- _ABOUT THIS EXERCISE_
Show all lines of the listing that contain the word "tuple".

Content starts

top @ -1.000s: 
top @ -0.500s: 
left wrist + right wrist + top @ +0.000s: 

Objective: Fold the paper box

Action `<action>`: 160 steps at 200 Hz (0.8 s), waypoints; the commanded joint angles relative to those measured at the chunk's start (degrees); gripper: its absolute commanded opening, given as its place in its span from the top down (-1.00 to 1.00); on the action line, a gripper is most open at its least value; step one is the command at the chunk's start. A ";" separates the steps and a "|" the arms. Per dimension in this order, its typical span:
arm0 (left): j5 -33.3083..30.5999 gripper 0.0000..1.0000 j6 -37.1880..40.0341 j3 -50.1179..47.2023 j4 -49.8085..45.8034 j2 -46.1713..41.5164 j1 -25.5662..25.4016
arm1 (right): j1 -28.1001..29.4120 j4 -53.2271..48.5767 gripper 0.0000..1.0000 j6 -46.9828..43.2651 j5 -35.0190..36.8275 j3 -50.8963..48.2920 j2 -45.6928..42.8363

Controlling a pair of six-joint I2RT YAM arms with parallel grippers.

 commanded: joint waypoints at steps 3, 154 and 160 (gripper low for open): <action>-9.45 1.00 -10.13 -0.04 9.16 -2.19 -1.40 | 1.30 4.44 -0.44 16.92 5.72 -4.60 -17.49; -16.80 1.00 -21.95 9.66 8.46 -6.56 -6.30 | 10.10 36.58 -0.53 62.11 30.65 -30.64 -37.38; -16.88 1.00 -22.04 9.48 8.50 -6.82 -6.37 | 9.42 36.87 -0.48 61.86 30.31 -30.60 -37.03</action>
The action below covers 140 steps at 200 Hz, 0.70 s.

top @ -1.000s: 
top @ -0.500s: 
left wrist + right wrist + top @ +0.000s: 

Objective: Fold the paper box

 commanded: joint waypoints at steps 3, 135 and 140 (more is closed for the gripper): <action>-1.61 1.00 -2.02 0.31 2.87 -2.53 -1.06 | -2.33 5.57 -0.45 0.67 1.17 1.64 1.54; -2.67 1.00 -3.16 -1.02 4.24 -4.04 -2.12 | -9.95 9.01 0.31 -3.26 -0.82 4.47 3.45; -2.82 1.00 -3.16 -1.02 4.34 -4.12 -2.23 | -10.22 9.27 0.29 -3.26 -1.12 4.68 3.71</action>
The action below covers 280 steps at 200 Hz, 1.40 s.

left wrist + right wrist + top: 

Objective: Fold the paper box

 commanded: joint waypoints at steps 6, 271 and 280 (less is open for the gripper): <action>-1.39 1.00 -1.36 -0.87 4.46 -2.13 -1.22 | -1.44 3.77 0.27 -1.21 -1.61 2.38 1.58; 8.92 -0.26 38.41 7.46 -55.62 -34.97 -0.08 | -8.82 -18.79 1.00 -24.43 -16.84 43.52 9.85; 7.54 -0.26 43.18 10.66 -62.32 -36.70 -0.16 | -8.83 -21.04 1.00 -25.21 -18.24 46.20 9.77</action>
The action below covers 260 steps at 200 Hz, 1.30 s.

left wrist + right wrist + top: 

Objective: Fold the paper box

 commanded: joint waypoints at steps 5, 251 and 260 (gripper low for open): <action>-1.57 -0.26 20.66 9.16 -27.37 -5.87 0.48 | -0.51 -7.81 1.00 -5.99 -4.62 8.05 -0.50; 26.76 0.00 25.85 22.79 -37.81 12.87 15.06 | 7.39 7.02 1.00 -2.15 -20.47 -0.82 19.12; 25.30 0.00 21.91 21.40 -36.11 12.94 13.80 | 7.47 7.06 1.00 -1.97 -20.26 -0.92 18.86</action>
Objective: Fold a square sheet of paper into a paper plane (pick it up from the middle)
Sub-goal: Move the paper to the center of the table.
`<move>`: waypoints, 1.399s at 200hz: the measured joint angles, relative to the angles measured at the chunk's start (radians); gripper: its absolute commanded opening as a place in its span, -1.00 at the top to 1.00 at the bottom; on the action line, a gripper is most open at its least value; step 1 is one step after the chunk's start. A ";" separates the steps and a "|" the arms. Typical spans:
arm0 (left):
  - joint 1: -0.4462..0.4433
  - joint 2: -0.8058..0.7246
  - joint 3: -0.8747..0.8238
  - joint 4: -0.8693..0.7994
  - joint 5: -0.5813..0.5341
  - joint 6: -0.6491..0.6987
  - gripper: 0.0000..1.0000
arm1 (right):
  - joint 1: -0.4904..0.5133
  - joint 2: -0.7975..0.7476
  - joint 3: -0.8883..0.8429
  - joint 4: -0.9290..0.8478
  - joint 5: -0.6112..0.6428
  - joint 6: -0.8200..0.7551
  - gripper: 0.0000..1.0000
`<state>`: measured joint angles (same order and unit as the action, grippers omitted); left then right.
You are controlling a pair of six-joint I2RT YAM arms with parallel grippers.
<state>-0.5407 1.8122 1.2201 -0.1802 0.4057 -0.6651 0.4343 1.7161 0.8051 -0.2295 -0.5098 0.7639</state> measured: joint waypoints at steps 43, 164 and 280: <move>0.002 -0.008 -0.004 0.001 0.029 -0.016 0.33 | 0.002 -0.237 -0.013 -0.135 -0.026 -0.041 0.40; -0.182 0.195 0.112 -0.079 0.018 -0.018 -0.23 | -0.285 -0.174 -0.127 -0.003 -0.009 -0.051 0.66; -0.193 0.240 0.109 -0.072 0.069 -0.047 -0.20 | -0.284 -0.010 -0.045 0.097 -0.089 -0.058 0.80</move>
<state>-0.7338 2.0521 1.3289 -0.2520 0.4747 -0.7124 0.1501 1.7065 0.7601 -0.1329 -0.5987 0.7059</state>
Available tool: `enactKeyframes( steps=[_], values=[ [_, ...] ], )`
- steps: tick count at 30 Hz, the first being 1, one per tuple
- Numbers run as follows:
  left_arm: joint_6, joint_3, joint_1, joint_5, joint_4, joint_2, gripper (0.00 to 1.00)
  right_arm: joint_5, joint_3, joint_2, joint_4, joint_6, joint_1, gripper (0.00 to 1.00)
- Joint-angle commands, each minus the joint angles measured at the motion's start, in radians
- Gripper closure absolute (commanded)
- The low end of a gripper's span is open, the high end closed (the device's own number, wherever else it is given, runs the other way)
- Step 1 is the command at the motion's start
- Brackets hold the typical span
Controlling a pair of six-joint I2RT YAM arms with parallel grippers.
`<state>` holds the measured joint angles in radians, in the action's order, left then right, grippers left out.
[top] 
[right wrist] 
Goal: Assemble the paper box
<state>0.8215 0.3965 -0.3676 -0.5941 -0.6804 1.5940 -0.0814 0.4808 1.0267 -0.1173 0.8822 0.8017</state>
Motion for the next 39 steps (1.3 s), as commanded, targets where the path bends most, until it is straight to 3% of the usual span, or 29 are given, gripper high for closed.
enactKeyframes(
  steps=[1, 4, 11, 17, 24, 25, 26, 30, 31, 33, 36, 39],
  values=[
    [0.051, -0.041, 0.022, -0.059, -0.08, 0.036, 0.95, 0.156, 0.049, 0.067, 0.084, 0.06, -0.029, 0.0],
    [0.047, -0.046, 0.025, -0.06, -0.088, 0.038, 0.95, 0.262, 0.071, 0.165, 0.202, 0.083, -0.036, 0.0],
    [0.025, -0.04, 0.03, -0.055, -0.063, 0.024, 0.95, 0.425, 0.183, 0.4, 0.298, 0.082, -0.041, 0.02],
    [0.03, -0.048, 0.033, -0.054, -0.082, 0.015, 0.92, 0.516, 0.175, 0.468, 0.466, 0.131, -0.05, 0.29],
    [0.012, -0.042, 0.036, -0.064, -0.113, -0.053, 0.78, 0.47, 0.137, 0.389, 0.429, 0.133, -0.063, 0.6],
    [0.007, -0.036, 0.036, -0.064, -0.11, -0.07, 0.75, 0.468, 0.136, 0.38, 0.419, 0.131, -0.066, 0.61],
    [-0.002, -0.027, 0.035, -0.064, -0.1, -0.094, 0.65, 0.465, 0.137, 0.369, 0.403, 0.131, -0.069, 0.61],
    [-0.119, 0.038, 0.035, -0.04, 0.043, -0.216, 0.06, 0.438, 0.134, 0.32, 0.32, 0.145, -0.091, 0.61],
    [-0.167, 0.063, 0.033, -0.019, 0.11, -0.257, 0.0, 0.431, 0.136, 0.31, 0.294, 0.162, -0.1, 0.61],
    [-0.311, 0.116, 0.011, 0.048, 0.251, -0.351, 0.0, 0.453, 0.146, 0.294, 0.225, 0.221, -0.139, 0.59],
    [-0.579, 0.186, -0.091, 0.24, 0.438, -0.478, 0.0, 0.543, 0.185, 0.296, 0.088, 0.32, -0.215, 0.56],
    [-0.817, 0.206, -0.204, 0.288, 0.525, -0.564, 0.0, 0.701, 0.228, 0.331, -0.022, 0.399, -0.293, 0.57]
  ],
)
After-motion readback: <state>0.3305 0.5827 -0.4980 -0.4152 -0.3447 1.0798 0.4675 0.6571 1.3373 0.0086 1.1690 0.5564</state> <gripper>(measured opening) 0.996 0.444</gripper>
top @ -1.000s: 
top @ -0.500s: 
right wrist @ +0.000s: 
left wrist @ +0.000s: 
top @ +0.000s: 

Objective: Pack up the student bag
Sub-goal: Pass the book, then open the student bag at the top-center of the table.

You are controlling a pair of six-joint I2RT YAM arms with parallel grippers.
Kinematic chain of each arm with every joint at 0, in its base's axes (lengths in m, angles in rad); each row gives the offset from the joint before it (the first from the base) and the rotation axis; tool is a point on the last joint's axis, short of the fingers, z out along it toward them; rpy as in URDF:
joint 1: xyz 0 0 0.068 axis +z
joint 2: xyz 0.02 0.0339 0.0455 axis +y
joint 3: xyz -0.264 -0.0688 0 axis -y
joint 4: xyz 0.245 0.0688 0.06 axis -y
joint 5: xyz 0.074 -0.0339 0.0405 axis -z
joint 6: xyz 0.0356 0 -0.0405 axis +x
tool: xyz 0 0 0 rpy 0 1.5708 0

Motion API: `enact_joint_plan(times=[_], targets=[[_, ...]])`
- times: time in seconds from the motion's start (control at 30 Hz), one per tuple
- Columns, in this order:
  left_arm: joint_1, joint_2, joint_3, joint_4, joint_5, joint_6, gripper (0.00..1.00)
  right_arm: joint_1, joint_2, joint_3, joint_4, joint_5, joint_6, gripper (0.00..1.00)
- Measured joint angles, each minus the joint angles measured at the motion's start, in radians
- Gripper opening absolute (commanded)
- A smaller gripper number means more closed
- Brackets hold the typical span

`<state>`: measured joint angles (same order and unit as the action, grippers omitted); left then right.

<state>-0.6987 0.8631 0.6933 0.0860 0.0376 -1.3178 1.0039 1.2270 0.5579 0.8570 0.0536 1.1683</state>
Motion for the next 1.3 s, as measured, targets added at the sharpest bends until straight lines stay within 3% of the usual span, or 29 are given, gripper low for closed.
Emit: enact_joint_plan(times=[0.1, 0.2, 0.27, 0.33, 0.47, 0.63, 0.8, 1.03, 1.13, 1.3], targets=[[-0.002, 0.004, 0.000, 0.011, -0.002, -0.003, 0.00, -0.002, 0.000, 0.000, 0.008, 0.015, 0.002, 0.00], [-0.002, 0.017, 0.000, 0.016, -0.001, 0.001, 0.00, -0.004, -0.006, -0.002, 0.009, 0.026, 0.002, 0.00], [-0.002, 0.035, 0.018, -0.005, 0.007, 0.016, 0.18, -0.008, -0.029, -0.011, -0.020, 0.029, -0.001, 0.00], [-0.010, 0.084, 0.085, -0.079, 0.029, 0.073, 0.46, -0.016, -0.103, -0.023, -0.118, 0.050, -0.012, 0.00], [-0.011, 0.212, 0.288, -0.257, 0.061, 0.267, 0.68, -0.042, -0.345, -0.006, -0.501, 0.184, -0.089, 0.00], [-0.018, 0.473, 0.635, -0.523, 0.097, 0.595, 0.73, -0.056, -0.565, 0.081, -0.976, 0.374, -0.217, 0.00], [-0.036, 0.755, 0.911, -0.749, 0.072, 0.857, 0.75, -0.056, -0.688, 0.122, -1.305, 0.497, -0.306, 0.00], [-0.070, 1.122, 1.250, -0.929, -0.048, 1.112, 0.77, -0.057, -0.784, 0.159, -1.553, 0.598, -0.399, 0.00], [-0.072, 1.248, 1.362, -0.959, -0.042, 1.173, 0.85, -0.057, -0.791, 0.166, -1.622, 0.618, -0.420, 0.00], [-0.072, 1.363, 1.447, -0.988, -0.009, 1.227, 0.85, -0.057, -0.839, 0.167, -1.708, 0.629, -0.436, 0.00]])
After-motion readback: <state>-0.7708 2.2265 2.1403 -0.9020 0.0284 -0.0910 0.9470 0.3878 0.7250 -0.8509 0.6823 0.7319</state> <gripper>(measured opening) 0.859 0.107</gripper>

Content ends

- _FINISHED EXERCISE_
- steps: tick count at 30 Hz, the first being 1, one per tuple
- times: time in seconds from the motion's start (control at 30 Hz), one per tuple

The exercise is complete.